• _What to do_:
All pictures are to be dropped, and the remaining data set down exactly.

Dataset section Start Marker

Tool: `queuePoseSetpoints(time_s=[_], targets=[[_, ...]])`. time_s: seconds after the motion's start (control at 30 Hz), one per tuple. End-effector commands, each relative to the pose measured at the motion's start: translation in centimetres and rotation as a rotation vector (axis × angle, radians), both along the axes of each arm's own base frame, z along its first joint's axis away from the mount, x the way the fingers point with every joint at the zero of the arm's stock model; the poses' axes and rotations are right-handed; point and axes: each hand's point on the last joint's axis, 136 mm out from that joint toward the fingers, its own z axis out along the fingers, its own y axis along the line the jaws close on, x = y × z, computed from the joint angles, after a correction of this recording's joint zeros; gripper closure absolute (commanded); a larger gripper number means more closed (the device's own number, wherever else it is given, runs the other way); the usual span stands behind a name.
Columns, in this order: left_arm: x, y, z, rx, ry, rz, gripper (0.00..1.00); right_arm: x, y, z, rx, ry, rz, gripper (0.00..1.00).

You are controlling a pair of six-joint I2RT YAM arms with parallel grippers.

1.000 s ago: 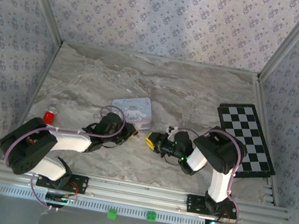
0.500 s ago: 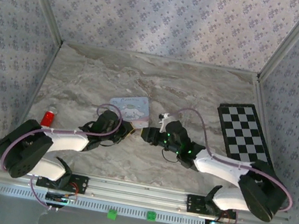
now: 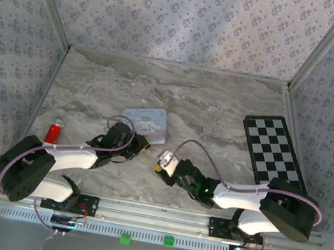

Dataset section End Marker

• _Task answer_:
Tool: `queuePoseSetpoints(time_s=[_], targets=[[_, ...]])`. time_s: seconds after the motion's start (control at 30 Hz), one per tuple. End-effector commands, each relative to the pose measured at the motion's start: translation in centimetres and rotation as a rotation vector (axis × angle, radians), both along the axes of each arm's own base frame, z along its first joint's axis away from the mount, x the way the fingers point with every joint at the zero of the arm's stock model; the poses' axes and rotations are right-handed; point and axes: each hand's point on the last joint's axis, 136 mm out from that joint toward the fingers, its own z axis out along the fingers, its own y axis along the line the jaws close on, x = y × z, computed from the joint angles, after a correction of this recording's joint zeros; gripper closure absolute (commanded); a larger gripper number means more closed (the device's own number, wherever else it is given, runs the other way); the usual span stands behind a name.
Columns, in this order: left_arm: x, y, z, rx, ry, rz, gripper (0.00..1.00); right_arm: x, y, z, rx, ry, rz, gripper (0.00..1.00).

You are controlling a pair of six-joint I2RT YAM arms with parallel grippers.

1.000 s ago: 
0.500 s ago: 
now: 

The exercise requires nothing else.